11. Diversamente, per i soci di società di persone opera il principio della trasparenza fiscale, in forza del quale i redditi delle società in nome collettivo e in accomandita semplice, da qualsiasi fonte provengano e quale che sia l’oggetto sociale, sono considerati redditi di impresa e sono determinati unitariamente secondo le norme relative a tali redditi (testo post riforma del 2004 del D.P.R. n. 917 del 2016, art. 6, comma 3).

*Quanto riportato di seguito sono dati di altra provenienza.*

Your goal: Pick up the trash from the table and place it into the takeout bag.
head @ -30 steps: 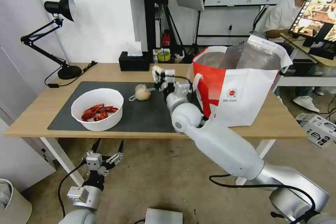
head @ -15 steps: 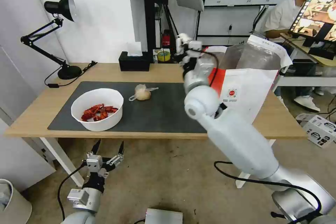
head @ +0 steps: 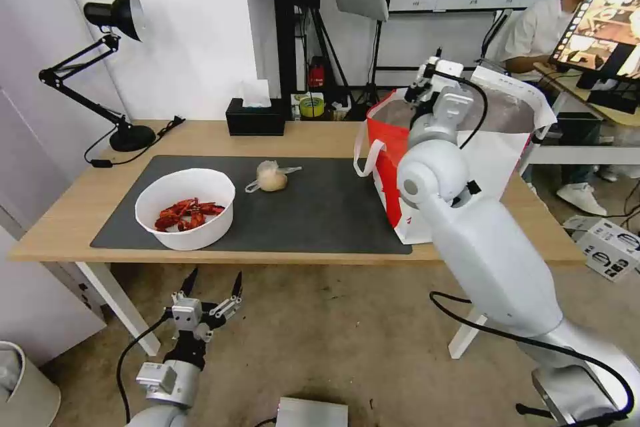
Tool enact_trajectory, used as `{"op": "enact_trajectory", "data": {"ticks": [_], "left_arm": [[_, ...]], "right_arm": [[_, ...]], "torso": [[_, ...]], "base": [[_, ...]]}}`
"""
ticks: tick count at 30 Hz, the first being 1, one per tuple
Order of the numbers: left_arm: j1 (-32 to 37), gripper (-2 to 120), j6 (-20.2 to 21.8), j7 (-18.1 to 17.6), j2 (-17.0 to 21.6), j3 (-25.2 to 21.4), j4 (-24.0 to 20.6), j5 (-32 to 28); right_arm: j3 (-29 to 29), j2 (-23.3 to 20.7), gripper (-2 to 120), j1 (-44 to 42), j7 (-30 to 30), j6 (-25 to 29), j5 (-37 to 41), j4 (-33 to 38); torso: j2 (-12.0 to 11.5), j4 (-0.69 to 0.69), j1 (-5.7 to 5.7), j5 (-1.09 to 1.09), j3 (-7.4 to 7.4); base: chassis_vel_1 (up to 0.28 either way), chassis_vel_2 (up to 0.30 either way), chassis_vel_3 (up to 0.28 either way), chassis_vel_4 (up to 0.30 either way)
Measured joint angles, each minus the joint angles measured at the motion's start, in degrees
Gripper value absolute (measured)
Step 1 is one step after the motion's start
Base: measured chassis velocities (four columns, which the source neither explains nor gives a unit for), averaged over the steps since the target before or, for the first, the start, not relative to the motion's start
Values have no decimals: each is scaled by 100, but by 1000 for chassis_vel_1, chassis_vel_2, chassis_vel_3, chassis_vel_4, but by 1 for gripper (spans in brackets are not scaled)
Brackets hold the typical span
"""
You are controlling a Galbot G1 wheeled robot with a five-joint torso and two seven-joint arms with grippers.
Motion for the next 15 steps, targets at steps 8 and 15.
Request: {"op": "enact_trajectory", "data": {"ticks": [8,15], "left_arm": [[-3,100,0,1,4,-7,13,7],[-29,100,0,1,7,-8,17,7]], "right_arm": [[62,3,20,-63,-4,-9,92,16],[79,11,49,-80,-7,-10,148,16]], "torso": [[0,1,0,0,0],[0,1,0,-1,0]], "base": [[0,0,0,0],[0,0,0,0]]}}
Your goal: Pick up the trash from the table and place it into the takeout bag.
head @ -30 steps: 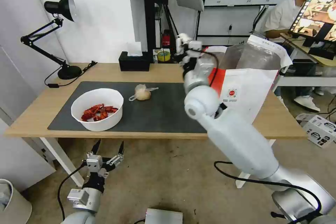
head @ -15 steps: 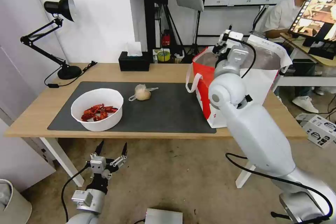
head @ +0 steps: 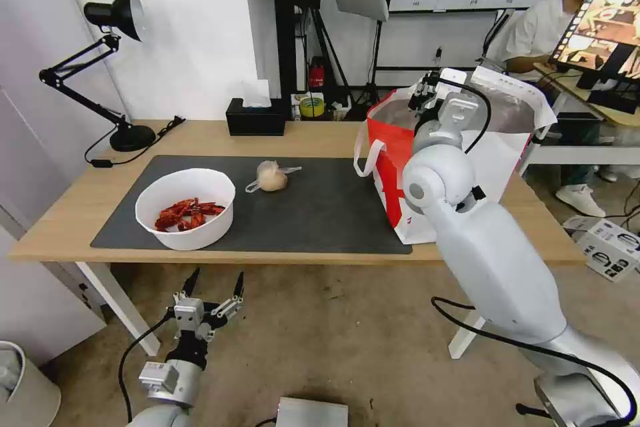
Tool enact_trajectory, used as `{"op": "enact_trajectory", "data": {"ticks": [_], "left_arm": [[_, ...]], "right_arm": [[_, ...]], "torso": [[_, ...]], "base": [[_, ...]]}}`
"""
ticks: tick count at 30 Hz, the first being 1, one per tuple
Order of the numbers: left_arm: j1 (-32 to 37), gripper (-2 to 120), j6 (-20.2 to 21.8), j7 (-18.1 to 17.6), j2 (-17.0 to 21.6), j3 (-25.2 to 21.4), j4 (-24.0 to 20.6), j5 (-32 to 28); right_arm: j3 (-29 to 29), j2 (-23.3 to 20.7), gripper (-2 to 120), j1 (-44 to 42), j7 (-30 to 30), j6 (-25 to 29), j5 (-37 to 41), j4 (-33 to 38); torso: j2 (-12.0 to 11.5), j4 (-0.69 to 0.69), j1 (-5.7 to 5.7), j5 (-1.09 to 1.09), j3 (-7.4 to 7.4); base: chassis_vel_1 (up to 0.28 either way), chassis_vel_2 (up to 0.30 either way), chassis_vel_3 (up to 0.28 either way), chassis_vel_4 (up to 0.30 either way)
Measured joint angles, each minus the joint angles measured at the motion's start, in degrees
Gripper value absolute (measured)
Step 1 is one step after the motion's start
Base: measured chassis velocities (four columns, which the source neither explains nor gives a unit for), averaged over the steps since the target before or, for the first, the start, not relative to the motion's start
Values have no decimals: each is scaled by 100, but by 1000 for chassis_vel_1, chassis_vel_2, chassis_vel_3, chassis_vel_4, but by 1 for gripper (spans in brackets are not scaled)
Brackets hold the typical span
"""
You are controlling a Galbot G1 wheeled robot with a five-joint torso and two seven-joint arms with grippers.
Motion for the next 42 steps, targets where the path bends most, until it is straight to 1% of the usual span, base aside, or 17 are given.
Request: {"op": "enact_trajectory", "data": {"ticks": [1,4,5,6,8,9,12,17,18,21,27,29,30,31,35,39,42], "left_arm": [[0,100,0,0,0,0,0,0],[-2,100,0,-1,2,0,8,0],[-2,100,0,-1,2,0,8,0],[-3,100,0,-1,2,3,12,0],[-3,100,0,0,-2,11,17,0],[-3,100,0,0,-2,11,17,0],[-5,100,0,0,-6,23,30,6],[-5,100,-2,-1,-6,26,32,9],[-6,100,-13,0,-7,30,41,19],[-6,100,-41,-1,-8,41,63,34],[-1,100,-64,-1,-6,48,73,44],[7,100,-72,-1,-4,48,74,49],[7,100,-72,-1,-4,48,74,49],[14,100,-79,-1,-3,46,74,54],[27,100,-89,-2,-10,48,72,70],[43,100,-103,-2,-30,64,71,91],[63,100,-139,-2,-48,82,71,122]], "right_arm": [[0,0,49,0,0,0,0,0],[30,-18,62,-1,130,-123,205,54],[30,-18,62,-1,130,-123,205,54],[56,-20,70,16,274,-224,459,106],[99,-20,78,43,417,-273,687,133],[99,-20,78,43,417,-273,687,133],[186,-18,92,46,587,-317,1033,179],[198,-17,94,45,616,-319,1092,190],[281,2,100,44,720,-318,1350,223],[473,79,100,100,963,-129,2024,270],[638,164,100,201,1150,131,2528,268],[744,223,100,294,1350,254,2976,258],[744,223,100,294,1350,254,2976,258],[792,259,100,357,1567,273,3223,256],[877,292,100,465,1968,190,3728,278],[898,300,100,509,2103,111,3794,244],[880,227,100,511,1943,-109,3498,221]], "torso": [[0,0,0,0,0],[0,0,0,0,0],[0,0,0,0,0],[0,0,0,0,0],[0,0,0,-1,0],[0,0,0,-1,0],[0,0,0,0,0],[0,0,0,0,0],[0,0,0,0,0],[0,0,0,0,0],[0,0,0,0,0],[0,0,0,0,0],[0,0,0,0,0],[0,0,0,0,0],[0,0,0,0,0],[0,0,0,0,0],[0,0,0,1,0]], "base": [[0,0,0,0],[0,0,0,0],[0,0,0,0],[0,0,0,0],[0,0,0,0],[0,0,0,0],[0,0,0,0],[0,0,0,0],[0,0,0,0],[0,0,0,0],[0,0,0,0],[0,0,0,0],[0,0,0,0],[0,0,0,0],[0,0,0,0],[0,0,0,0],[0,0,0,0]]}}
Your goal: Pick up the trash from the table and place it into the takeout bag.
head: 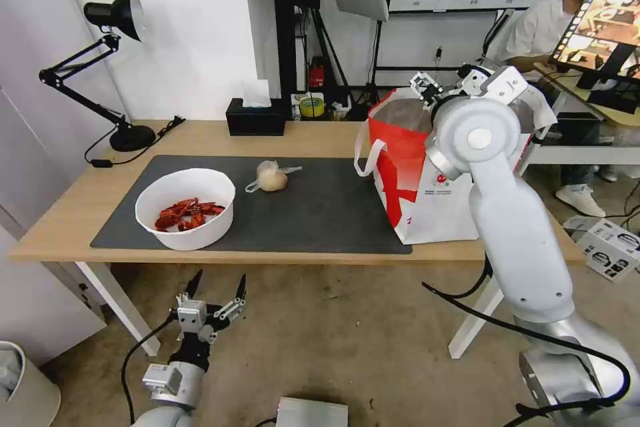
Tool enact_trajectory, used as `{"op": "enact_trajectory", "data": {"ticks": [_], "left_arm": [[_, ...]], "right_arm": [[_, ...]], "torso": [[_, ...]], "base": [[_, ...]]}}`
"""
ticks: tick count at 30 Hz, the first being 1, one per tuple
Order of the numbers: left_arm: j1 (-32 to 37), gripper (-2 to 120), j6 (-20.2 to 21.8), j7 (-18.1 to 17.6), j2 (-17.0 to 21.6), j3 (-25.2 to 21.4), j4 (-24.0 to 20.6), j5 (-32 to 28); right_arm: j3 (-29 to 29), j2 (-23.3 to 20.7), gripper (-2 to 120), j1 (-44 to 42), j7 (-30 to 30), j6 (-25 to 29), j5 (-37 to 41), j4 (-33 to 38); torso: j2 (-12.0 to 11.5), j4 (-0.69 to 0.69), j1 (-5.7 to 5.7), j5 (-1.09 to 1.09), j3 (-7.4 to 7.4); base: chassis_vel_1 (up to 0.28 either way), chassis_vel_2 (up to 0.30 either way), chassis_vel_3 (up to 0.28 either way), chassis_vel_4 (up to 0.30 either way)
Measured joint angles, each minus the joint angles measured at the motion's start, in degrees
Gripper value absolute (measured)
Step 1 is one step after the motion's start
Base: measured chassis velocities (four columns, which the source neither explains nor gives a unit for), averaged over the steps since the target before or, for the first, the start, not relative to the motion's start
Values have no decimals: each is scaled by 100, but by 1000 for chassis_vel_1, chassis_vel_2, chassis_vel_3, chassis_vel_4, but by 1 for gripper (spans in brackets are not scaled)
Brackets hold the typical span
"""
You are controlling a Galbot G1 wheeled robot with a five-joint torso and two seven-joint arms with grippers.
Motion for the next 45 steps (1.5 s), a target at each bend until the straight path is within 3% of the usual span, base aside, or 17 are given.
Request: {"op": "enact_trajectory", "data": {"ticks": [4,10,25,33,40,45], "left_arm": [[15,100,-64,0,-16,15,3,28],[34,100,-122,0,-62,38,25,65],[26,100,-138,0,-84,58,91,96],[13,100,-152,0,-88,74,135,103],[22,100,-199,0,-93,80,157,111],[17,100,-222,0,-92,79,164,113]], "right_arm": [[-13,-120,100,172,27,-174,274,24],[172,-52,100,539,646,-7,1331,-44],[731,295,100,617,831,579,1919,-398],[841,306,100,645,847,715,2244,-418],[852,293,100,895,1147,781,1948,-834],[745,156,100,978,1165,772,2108,-729]], "torso": [[0,-1,0,0,0],[0,0,-1,-2,0],[0,0,0,-1,0],[0,-1,0,0,0],[0,0,0,-1,0],[0,0,0,-1,0]], "base": [[0,0,0,0],[0,0,0,0],[0,0,0,0],[0,0,0,0],[0,0,0,0],[0,0,0,0]]}}
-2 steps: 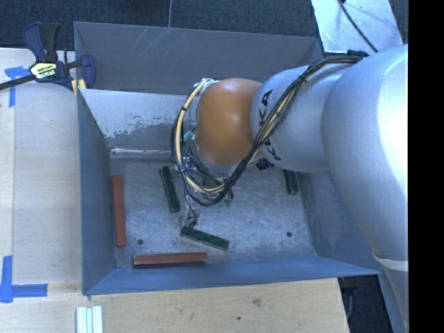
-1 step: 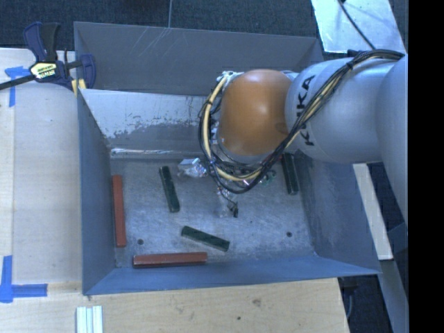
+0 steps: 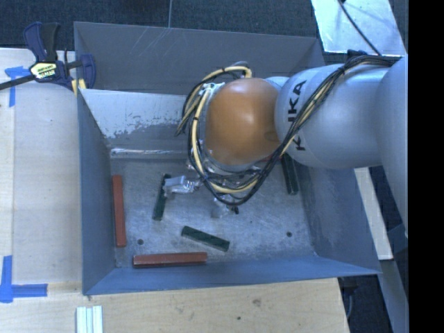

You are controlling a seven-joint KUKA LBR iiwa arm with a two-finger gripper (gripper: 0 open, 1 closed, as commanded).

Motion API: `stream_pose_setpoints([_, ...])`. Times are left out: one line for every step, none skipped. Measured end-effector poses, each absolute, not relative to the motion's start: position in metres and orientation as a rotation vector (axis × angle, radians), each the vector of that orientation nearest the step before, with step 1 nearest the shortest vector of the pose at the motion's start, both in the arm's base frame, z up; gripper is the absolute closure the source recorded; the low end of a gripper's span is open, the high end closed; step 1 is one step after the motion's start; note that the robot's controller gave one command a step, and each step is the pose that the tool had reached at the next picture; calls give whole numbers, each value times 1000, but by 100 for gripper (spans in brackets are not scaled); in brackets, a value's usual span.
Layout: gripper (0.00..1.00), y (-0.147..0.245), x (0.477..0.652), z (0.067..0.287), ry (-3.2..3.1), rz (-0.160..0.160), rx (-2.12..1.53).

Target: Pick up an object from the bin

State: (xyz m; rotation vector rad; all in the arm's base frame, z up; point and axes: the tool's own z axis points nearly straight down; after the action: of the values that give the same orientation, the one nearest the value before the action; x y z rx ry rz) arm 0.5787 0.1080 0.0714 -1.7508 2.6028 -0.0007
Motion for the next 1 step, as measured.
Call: stream_pose_setpoints([0,134,611,71,2119,-1,-2313])
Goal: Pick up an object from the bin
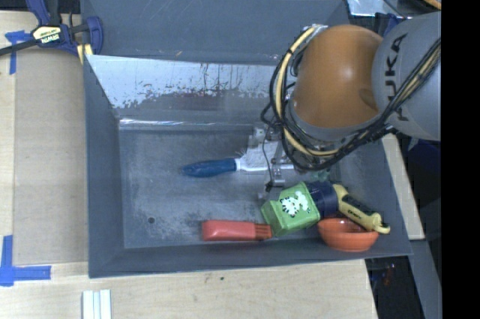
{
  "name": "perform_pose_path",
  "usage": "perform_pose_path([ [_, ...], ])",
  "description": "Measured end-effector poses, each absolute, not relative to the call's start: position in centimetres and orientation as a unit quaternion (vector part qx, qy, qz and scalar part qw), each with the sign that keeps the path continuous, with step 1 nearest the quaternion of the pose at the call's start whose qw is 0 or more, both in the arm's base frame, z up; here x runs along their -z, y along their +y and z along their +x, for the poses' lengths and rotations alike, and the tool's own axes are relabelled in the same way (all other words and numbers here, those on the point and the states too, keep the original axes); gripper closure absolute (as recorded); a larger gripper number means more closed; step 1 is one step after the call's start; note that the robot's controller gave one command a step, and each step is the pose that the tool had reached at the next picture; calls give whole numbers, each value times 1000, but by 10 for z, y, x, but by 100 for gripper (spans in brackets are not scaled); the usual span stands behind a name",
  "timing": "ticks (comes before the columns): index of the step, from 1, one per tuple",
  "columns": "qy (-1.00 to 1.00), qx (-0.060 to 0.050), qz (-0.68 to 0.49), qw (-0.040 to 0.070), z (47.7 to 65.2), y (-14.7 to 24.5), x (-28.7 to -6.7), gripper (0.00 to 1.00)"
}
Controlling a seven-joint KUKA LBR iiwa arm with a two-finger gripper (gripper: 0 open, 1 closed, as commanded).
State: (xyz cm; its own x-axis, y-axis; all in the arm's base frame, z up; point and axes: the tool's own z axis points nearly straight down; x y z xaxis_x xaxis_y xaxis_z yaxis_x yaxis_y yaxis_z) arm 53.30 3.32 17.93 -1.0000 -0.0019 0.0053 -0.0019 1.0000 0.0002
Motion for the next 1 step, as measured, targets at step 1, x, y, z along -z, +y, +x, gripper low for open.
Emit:
perform_pose_path([
  [1,-1000,0,0,-2,535,33,-184,0],
])
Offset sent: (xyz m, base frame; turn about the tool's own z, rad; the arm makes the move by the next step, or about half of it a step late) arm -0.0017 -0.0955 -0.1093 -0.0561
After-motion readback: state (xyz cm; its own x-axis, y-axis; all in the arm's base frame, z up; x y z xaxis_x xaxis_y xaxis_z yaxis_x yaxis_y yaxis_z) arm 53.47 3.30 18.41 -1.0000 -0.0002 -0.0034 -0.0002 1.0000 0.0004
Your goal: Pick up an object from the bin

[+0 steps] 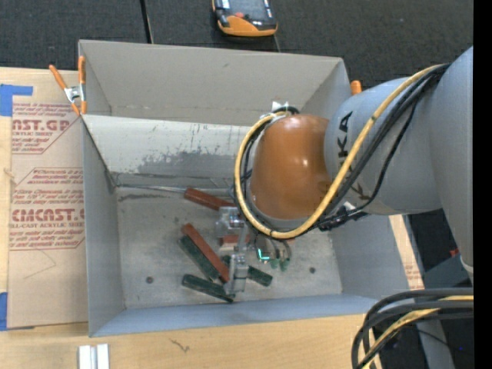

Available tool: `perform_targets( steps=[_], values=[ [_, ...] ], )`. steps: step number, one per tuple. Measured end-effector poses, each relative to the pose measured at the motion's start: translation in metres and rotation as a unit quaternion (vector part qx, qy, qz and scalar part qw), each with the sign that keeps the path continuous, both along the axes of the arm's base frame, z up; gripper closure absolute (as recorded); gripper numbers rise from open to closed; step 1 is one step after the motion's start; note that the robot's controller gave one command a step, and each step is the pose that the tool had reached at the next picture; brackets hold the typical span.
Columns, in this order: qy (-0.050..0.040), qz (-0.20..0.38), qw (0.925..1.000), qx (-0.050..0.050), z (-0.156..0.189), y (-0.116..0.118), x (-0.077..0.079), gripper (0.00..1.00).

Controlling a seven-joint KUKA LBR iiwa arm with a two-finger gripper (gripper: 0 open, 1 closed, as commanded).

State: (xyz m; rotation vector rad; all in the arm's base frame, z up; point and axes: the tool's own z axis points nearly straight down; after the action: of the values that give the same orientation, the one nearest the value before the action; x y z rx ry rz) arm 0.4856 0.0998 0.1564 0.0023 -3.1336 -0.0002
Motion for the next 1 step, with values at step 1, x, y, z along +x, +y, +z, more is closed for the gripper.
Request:
perform_targets(
  steps=[1],
  values=[
    [-0.0038,-0.001,1.0000,0.000,0.0037,-0.0006,0.0021,0.00]
  ],
)
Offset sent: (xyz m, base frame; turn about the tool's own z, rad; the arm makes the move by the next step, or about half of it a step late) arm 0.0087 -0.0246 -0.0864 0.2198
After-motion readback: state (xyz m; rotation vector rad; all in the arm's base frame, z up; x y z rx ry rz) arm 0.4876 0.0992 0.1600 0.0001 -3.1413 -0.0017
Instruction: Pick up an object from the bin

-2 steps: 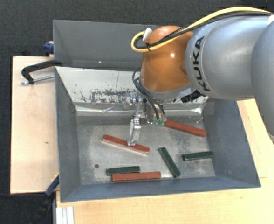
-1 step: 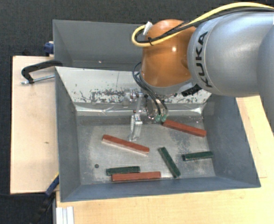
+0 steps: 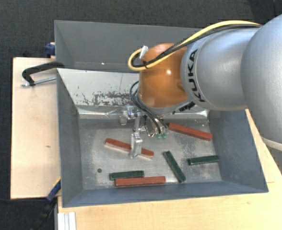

12. Segue coerente il rigetto del ricorso. Le spese seguono la soccombenza nella misura indicata in dispositivo. Avuto riguardo all’esito del giudizio ed alla data di proposizione del ricorso sussistono i presupposti di cui al D.P.R. n. 115 del 2002, art. 13, comma 1 quater.
P.Q.M.
La Corte rigetta il ricorso; condanna il ricorrente al pagamento delle spese del giudizio di legittimità che liquida in Euro 5.000,00 per compensi professionali oltre 15% per spese generali ed accessori di legge, nonché Euro 200,00 per esborsi.
Ai sensi del D.P.R. n. 115 del 2002, art. 13, comma 1 quater, dichiara sussistenti i presupposti per il versamento, a carico del ricorrente, dell’ulteriore importo, a titolo di contributo unificato, pari a quello dovuto per il ricorso ex art. 13, comma 1-bis.
Così deciso in Roma, nella camera di consiglio, il 4 febbraio 2021.